**YOUR TASK**
In the listing below, the lines starting with the line with "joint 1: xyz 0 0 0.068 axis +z" and going on through the line with "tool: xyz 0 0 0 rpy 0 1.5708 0" are to be reproduced exactly, and only those.

**DATA EXTRACT**
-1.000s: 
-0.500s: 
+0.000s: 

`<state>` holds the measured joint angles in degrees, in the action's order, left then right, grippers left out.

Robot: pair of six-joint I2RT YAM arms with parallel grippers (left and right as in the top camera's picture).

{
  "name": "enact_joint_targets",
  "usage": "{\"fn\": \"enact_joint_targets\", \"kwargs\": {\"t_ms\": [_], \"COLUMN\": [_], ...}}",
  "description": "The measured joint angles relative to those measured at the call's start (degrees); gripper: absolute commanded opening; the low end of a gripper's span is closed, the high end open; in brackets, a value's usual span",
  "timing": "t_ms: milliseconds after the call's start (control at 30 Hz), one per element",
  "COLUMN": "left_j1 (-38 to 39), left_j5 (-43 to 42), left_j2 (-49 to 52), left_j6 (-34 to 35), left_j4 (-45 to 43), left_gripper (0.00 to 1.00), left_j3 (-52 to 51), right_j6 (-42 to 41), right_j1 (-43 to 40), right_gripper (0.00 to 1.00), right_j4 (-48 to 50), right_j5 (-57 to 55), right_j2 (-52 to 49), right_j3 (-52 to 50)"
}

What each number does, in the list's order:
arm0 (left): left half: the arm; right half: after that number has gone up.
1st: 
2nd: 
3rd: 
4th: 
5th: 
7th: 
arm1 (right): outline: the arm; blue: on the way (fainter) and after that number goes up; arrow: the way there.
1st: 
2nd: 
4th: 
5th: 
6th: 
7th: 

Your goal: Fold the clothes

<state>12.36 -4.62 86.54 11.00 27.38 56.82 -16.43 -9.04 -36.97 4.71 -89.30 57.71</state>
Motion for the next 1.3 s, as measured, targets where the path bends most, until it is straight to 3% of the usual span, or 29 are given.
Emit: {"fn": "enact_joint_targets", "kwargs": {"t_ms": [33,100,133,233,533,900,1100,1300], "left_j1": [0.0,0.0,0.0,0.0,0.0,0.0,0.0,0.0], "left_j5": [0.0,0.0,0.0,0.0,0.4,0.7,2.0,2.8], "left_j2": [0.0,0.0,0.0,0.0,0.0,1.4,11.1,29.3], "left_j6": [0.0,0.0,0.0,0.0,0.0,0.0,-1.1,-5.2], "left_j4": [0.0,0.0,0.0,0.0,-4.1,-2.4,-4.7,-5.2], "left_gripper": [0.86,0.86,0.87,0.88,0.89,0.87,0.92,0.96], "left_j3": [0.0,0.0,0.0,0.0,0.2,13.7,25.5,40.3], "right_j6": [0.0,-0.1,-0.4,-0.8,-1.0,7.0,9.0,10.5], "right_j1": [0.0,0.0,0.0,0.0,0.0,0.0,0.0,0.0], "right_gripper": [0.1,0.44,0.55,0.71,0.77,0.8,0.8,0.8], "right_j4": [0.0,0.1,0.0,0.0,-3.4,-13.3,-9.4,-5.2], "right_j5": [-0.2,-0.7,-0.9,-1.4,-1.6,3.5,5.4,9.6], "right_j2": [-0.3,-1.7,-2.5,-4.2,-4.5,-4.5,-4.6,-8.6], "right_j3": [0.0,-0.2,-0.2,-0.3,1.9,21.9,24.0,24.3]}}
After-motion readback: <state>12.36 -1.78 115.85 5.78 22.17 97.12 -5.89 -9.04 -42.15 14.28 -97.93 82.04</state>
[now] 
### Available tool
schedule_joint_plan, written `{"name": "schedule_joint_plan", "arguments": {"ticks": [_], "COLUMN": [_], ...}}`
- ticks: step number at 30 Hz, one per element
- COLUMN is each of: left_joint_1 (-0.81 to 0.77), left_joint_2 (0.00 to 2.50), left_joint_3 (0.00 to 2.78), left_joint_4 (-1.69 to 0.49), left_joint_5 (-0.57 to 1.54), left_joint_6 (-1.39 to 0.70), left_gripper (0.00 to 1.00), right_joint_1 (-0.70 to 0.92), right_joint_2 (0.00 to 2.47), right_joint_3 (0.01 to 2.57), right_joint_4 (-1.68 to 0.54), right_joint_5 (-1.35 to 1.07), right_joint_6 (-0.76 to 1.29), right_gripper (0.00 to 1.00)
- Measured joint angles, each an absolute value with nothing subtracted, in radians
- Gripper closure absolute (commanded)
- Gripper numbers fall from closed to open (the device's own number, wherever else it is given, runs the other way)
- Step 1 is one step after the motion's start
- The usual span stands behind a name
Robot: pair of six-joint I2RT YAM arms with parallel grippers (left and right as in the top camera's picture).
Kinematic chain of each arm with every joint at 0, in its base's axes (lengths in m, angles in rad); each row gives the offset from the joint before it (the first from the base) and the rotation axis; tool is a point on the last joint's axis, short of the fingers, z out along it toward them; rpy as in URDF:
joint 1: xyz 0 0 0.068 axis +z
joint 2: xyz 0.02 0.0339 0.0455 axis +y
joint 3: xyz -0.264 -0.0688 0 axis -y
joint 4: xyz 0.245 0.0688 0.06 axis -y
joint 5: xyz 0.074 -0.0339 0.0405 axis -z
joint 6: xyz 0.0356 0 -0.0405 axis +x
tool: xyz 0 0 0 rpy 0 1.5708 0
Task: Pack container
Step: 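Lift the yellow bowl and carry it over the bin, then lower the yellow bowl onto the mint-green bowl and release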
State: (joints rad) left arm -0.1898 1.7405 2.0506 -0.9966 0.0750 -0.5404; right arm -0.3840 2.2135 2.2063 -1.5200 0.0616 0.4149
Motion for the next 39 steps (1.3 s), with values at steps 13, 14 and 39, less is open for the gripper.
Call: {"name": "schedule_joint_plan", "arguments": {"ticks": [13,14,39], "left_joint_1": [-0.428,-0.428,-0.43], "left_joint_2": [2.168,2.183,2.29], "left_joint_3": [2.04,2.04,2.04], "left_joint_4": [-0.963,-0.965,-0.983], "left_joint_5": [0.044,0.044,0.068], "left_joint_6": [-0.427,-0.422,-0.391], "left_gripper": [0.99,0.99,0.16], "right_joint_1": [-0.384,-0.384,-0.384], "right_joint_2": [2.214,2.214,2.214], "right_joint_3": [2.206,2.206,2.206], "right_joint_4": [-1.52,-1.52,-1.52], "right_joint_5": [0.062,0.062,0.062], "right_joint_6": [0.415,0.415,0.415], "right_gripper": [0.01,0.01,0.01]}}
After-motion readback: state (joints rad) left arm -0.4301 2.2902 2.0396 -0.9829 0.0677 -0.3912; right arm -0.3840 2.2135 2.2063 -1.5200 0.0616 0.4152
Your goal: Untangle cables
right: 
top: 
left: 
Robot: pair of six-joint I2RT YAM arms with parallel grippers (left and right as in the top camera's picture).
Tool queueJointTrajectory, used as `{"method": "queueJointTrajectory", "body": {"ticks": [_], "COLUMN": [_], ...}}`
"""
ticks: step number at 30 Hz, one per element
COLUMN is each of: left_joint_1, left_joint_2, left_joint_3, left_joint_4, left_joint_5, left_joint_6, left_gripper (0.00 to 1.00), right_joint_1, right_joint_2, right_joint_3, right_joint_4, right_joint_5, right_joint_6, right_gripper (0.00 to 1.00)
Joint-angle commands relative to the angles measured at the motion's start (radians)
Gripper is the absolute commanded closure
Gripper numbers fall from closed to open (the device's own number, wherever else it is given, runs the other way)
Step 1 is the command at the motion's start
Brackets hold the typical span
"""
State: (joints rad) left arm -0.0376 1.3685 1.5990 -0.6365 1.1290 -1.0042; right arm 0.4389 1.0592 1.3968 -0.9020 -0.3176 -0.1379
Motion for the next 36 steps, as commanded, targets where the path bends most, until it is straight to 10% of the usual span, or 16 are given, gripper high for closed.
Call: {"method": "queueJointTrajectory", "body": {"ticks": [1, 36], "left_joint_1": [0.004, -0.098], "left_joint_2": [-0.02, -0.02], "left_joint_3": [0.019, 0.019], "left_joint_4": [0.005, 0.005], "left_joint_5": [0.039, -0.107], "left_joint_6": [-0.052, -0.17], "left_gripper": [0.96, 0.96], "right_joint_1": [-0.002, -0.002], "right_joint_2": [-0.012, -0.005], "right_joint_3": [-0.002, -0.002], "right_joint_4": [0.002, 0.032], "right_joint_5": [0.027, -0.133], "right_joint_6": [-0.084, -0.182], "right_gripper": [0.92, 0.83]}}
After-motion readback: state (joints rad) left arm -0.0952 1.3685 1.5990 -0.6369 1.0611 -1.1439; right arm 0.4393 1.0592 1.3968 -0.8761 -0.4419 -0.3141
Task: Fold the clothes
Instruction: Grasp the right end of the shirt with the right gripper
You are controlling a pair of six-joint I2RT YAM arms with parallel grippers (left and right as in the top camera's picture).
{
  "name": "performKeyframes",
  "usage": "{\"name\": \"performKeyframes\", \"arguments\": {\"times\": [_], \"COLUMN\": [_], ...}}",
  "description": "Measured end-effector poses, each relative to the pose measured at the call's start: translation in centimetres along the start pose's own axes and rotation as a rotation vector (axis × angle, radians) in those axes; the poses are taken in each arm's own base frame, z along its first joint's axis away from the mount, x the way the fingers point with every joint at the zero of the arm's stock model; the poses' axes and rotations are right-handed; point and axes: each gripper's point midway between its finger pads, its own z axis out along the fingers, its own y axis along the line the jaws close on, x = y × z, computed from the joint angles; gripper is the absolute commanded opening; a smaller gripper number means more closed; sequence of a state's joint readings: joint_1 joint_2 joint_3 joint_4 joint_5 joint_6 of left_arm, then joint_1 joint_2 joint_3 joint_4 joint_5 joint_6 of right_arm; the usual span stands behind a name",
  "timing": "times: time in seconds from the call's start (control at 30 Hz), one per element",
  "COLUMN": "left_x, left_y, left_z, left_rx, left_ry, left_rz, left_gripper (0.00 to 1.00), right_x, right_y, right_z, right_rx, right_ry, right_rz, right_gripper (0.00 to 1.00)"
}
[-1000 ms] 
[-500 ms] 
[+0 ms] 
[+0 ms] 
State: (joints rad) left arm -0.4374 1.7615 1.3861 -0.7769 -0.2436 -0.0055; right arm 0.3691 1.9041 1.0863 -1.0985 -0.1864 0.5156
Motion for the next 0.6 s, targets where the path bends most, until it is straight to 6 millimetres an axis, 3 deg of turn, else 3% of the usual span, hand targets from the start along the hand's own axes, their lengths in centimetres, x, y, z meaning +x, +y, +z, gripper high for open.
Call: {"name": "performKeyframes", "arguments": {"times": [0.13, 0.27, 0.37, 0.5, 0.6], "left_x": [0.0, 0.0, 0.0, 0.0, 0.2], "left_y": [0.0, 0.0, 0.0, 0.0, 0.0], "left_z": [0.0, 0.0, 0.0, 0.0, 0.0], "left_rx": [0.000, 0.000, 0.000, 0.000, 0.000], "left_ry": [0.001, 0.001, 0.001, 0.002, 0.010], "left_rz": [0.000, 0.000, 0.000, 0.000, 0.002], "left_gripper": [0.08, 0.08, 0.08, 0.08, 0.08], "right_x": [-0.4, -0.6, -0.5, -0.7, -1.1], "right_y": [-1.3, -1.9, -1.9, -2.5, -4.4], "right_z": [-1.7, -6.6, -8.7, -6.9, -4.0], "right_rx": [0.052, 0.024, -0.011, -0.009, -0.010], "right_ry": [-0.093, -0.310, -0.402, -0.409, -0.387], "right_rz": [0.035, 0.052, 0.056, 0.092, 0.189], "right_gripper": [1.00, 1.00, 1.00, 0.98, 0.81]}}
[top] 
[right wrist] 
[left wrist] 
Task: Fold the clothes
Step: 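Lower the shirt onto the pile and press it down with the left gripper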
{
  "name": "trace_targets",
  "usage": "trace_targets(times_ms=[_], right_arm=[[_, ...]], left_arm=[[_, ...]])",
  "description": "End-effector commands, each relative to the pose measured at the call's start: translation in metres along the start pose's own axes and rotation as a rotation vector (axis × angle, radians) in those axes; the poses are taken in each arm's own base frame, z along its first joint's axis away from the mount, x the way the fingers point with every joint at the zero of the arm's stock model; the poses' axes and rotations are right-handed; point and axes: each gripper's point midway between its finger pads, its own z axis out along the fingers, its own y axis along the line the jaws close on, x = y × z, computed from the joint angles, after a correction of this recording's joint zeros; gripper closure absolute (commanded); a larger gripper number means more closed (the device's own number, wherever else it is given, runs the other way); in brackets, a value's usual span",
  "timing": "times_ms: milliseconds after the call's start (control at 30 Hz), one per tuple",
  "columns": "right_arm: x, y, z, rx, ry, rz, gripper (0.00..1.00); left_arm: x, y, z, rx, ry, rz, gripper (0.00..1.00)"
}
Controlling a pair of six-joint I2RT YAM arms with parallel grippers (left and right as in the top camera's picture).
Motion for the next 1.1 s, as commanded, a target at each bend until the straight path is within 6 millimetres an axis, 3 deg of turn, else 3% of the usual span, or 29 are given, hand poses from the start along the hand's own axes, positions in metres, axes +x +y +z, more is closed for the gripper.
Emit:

**WRITTEN REPLY**
joint 1: xyz 0 0 0.068 axis +z
joint 2: xyz 0.02 0.0339 0.0455 axis +y
joint 3: xyz -0.264 -0.0688 0 axis -y
joint 4: xyz 0.245 0.0688 0.06 axis -y
joint 5: xyz 0.074 -0.0339 0.0405 axis -z
joint 6: xyz 0.0356 0 -0.0405 axis +x
tool: xyz 0 0 0 rpy 0 1.5708 0

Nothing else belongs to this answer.